● **PROMPT**: Reply with nothing but how many lines in the entries below include "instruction".
◇ ◇ ◇ ◇ ◇ ◇ ◇
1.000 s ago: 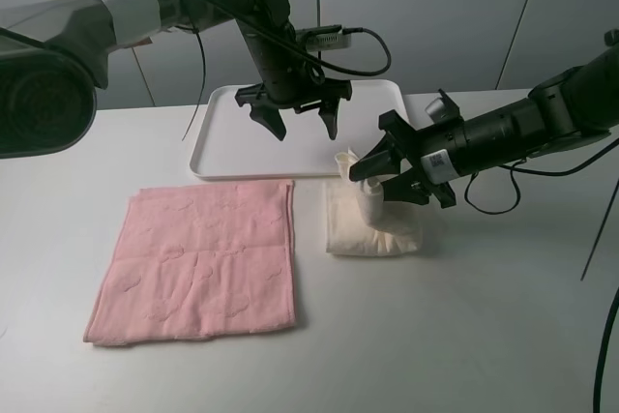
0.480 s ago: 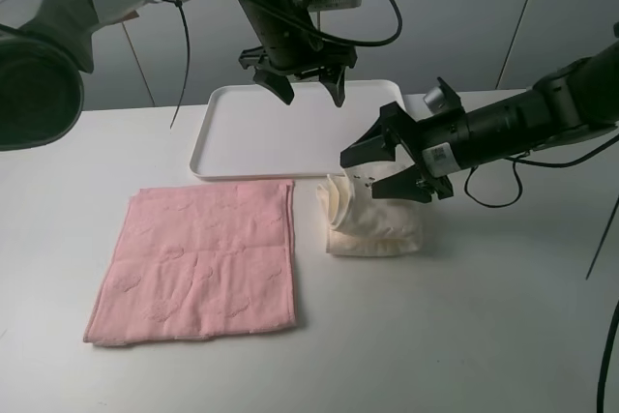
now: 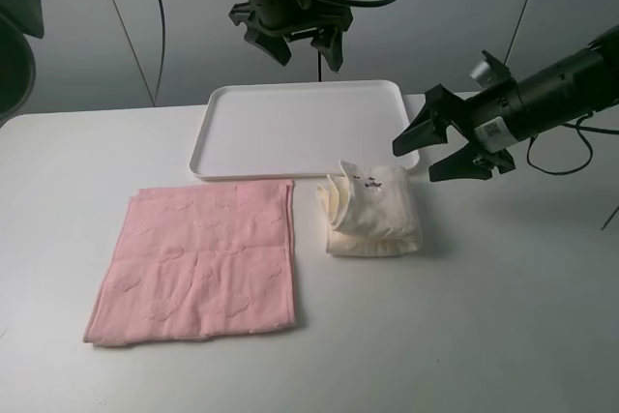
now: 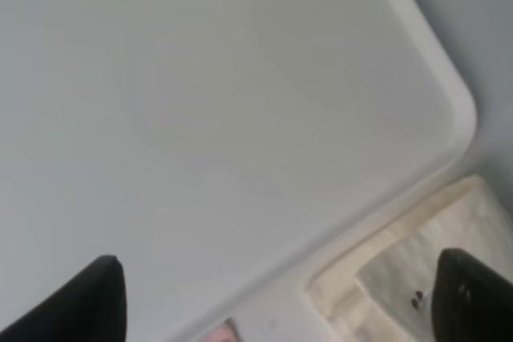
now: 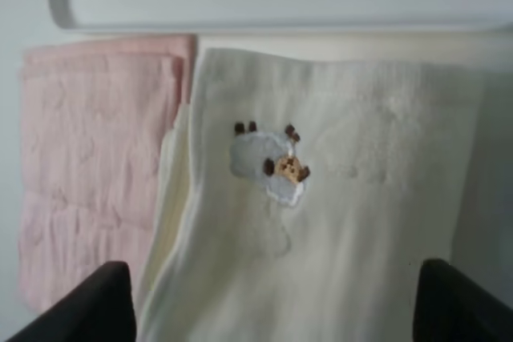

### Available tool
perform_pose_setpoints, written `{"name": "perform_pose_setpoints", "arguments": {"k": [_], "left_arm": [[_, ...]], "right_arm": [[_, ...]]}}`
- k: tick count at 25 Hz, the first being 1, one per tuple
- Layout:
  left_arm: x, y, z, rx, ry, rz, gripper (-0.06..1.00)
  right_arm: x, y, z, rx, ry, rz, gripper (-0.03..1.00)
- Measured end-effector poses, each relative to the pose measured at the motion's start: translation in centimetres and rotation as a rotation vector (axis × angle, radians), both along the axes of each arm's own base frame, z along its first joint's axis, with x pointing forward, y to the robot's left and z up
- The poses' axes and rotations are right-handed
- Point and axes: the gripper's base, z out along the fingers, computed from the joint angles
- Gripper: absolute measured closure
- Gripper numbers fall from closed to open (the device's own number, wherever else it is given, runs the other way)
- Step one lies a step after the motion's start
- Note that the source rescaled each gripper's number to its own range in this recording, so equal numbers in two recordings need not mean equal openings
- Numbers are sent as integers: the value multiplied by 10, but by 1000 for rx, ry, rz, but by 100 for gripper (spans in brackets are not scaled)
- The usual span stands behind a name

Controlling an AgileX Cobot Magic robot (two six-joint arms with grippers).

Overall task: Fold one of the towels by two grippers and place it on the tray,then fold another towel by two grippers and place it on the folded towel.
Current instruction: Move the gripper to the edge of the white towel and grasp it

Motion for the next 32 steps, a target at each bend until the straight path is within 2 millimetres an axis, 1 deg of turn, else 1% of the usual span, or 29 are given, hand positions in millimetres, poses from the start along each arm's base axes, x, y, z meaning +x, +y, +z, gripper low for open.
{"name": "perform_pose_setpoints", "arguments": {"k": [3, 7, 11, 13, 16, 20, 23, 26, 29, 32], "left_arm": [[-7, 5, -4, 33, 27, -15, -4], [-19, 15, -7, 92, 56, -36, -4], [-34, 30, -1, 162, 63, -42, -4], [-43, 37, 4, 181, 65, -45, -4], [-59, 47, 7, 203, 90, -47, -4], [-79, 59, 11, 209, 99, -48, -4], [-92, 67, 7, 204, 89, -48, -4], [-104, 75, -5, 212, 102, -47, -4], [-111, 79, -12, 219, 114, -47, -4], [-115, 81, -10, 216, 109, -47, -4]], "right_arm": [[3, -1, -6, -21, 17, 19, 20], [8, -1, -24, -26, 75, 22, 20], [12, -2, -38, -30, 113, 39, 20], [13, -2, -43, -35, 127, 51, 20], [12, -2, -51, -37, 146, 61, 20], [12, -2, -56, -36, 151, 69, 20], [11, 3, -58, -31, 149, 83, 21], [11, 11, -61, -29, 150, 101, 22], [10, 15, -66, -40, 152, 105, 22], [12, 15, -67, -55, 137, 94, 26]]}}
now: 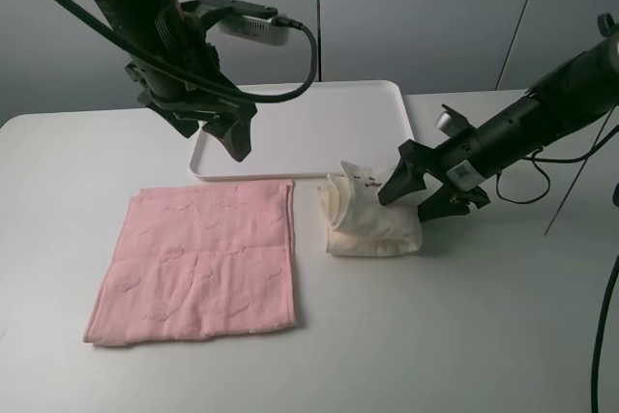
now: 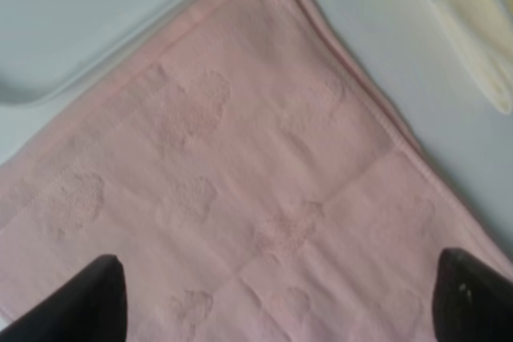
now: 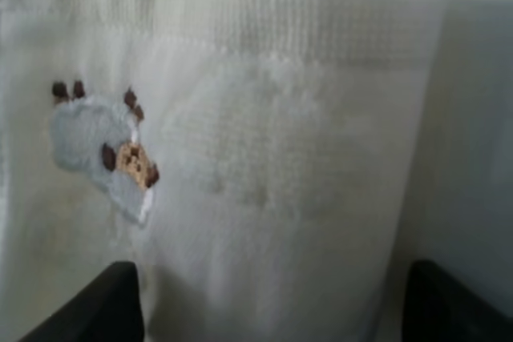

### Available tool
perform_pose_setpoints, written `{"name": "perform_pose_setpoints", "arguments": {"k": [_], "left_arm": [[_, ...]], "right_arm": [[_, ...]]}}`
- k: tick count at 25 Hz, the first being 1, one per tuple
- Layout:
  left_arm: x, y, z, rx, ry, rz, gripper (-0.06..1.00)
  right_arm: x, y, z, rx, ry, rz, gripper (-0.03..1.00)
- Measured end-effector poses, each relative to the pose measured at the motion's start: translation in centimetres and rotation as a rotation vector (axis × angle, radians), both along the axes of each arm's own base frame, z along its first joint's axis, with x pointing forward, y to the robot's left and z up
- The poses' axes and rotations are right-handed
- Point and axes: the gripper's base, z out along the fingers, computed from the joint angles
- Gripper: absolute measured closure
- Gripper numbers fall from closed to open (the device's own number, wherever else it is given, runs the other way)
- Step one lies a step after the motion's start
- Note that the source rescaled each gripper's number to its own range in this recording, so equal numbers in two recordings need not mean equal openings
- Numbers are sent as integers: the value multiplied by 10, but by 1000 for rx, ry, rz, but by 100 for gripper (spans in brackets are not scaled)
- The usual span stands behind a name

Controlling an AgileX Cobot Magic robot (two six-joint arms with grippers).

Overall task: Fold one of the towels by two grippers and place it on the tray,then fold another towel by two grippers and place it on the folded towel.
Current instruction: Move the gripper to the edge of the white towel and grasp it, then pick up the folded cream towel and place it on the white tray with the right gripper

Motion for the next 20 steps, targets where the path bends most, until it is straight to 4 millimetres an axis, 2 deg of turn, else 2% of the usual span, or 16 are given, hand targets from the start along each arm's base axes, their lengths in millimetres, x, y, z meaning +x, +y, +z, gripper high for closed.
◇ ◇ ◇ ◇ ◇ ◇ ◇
● **RESULT FOR THIS EXERCISE**: 2